▶ EXERCISE GOAL: Everything in the listing below except the pictures should be reproduced exactly.

RAW DATA Start Marker

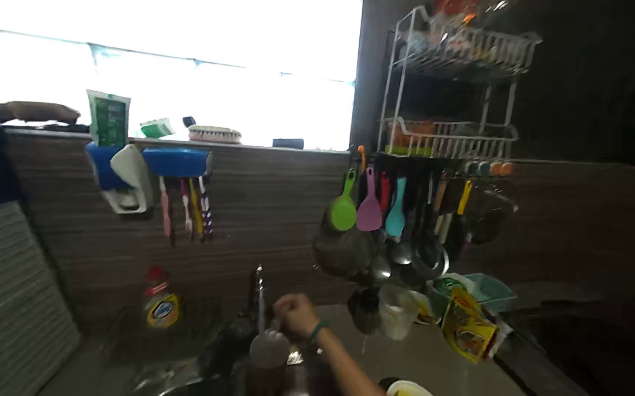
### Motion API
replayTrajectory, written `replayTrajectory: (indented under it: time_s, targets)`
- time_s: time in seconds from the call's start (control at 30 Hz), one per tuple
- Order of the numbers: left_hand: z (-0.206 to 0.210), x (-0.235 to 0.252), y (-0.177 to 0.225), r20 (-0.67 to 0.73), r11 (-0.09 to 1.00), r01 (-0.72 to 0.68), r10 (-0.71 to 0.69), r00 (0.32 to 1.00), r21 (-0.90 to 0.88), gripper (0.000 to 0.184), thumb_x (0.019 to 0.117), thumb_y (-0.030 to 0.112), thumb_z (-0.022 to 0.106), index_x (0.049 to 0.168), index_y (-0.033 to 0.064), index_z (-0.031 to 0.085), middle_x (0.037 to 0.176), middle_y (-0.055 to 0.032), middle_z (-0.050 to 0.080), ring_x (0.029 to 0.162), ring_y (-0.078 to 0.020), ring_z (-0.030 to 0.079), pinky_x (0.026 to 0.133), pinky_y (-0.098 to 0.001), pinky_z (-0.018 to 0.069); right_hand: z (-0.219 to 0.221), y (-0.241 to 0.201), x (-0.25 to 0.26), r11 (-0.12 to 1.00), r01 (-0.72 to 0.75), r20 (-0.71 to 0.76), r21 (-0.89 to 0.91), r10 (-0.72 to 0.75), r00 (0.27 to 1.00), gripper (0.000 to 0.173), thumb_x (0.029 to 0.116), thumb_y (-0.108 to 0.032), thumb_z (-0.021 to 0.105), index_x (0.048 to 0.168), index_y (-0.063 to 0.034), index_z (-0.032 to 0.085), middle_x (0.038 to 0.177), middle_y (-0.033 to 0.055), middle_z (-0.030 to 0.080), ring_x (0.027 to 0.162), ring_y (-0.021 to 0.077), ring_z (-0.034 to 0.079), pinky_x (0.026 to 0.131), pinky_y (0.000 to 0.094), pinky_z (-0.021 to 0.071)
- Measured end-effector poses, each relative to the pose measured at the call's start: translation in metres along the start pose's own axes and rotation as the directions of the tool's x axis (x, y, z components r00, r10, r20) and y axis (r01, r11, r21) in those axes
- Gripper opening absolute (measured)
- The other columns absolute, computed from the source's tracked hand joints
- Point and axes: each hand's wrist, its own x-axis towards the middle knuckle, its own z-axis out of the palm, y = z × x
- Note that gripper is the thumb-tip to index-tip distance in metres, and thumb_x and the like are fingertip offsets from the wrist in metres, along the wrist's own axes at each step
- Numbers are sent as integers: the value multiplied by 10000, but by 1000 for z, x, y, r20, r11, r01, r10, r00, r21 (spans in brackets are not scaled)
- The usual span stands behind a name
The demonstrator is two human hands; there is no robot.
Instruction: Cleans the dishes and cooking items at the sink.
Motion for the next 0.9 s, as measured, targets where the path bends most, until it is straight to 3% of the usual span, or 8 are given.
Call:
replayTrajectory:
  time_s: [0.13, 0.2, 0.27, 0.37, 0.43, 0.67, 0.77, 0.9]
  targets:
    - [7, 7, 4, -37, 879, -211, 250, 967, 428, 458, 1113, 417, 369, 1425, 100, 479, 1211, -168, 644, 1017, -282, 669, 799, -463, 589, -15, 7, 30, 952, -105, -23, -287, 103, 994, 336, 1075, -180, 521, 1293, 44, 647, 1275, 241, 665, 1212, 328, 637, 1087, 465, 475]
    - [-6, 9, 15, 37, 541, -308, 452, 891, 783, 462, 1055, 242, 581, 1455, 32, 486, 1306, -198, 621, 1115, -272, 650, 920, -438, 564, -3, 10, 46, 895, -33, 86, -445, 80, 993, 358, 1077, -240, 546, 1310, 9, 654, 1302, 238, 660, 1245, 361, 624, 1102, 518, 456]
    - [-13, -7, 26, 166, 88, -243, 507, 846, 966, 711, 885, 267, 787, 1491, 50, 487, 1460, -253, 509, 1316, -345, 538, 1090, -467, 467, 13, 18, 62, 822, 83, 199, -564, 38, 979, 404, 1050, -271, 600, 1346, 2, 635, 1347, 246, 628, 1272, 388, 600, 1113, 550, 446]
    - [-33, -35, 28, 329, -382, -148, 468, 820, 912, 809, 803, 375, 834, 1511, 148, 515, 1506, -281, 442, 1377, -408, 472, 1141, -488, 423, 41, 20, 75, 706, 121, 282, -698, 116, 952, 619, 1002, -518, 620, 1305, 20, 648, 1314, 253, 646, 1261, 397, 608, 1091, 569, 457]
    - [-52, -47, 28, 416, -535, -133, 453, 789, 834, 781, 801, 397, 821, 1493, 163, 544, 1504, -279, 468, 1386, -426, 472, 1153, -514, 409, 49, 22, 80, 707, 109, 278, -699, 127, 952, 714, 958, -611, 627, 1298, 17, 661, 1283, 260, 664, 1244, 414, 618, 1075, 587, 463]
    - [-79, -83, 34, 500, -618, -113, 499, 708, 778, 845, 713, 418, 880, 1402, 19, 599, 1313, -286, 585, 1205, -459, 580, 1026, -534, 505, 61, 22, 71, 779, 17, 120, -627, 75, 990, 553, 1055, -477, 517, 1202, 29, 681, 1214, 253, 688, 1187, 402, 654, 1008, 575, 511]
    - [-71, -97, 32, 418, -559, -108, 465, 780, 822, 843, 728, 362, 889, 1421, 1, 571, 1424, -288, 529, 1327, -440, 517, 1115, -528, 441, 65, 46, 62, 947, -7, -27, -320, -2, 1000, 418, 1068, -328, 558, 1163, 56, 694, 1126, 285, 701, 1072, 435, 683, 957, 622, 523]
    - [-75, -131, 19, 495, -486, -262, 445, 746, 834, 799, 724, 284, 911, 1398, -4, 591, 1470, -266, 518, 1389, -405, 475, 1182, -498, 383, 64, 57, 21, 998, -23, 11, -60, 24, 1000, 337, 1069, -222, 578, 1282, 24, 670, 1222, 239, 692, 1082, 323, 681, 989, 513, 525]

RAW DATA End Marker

▶ YOUR SOLUTION:
### Motion API
replayTrajectory, written `replayTrajectory: (indented under it: time_s, targets)`
- time_s: time in seconds from the call's start (control at 30 Hz), one per tuple
- Order of the numbers: left_hand: z (-0.206 to 0.210), x (-0.235 to 0.252), y (-0.177 to 0.225), r20 (-0.67 to 0.73), r11 (-0.09 to 1.00), r01 (-0.72 to 0.68), r10 (-0.71 to 0.69), r00 (0.32 to 1.00), r21 (-0.90 to 0.88), gripper (0.000 to 0.184), thumb_x (0.019 to 0.117), thumb_y (-0.030 to 0.112), thumb_z (-0.022 to 0.106), index_x (0.049 to 0.168), index_y (-0.033 to 0.064), index_z (-0.031 to 0.085), middle_x (0.037 to 0.176), middle_y (-0.055 to 0.032), middle_z (-0.050 to 0.080), ring_x (0.029 to 0.162), ring_y (-0.078 to 0.020), ring_z (-0.030 to 0.079), pinky_x (0.026 to 0.133), pinky_y (-0.098 to 0.001), pinky_z (-0.018 to 0.069); right_hand: z (-0.219 to 0.221), y (-0.241 to 0.201), x (-0.25 to 0.26), r11 (-0.12 to 1.00), r01 (-0.72 to 0.75), r20 (-0.71 to 0.76), r21 (-0.89 to 0.91), r10 (-0.72 to 0.75), r00 (0.27 to 1.00), gripper (0.000 to 0.173), thumb_x (0.029 to 0.116), thumb_y (-0.108 to 0.032), thumb_z (-0.021 to 0.105), index_x (0.048 to 0.168), index_y (-0.063 to 0.034), index_z (-0.032 to 0.085), middle_x (0.038 to 0.177), middle_y (-0.033 to 0.055), middle_z (-0.030 to 0.080), ring_x (0.027 to 0.162), ring_y (-0.021 to 0.077), ring_z (-0.034 to 0.079), pinky_x (0.026 to 0.131), pinky_y (0.000 to 0.094), pinky_z (-0.021 to 0.071)
- Measured end-effector poses, each relative to the pose measured at the call's start: translation in metres along the start pose's own axes and rotation as the directions of the tool's x axis (x, y, z components r00, r10, r20) and y axis (r01, r11, r21) in those axes
- Gripper opening absolute (measured)
- The other columns absolute, computed from the source's tracked hand joints
- Point and axes: each hand's wrist, its own x-axis towards the middle knuckle, its own z-axis out of the palm, y = z × x
- Note that gripper is the thumb-tip to index-tip distance in metres, and thumb_x and the like are fingertip offsets from the wrist in metres, along the wrist's own axes at each step
- Numbers are sent as integers: the value multiplied by 10000, but by 1000 for z, x, y, r20, r11, r01, r10, r00, r21 (spans in brackets are not scaled)
- The usual span stands behind a name
The demonstrator is two human hands; there is no robot.
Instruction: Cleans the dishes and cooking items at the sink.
Motion for the next 0.9 s, as measured, targets where the path bends most, until it is straight to 3% of the usual span, or 8 are given.
Call:
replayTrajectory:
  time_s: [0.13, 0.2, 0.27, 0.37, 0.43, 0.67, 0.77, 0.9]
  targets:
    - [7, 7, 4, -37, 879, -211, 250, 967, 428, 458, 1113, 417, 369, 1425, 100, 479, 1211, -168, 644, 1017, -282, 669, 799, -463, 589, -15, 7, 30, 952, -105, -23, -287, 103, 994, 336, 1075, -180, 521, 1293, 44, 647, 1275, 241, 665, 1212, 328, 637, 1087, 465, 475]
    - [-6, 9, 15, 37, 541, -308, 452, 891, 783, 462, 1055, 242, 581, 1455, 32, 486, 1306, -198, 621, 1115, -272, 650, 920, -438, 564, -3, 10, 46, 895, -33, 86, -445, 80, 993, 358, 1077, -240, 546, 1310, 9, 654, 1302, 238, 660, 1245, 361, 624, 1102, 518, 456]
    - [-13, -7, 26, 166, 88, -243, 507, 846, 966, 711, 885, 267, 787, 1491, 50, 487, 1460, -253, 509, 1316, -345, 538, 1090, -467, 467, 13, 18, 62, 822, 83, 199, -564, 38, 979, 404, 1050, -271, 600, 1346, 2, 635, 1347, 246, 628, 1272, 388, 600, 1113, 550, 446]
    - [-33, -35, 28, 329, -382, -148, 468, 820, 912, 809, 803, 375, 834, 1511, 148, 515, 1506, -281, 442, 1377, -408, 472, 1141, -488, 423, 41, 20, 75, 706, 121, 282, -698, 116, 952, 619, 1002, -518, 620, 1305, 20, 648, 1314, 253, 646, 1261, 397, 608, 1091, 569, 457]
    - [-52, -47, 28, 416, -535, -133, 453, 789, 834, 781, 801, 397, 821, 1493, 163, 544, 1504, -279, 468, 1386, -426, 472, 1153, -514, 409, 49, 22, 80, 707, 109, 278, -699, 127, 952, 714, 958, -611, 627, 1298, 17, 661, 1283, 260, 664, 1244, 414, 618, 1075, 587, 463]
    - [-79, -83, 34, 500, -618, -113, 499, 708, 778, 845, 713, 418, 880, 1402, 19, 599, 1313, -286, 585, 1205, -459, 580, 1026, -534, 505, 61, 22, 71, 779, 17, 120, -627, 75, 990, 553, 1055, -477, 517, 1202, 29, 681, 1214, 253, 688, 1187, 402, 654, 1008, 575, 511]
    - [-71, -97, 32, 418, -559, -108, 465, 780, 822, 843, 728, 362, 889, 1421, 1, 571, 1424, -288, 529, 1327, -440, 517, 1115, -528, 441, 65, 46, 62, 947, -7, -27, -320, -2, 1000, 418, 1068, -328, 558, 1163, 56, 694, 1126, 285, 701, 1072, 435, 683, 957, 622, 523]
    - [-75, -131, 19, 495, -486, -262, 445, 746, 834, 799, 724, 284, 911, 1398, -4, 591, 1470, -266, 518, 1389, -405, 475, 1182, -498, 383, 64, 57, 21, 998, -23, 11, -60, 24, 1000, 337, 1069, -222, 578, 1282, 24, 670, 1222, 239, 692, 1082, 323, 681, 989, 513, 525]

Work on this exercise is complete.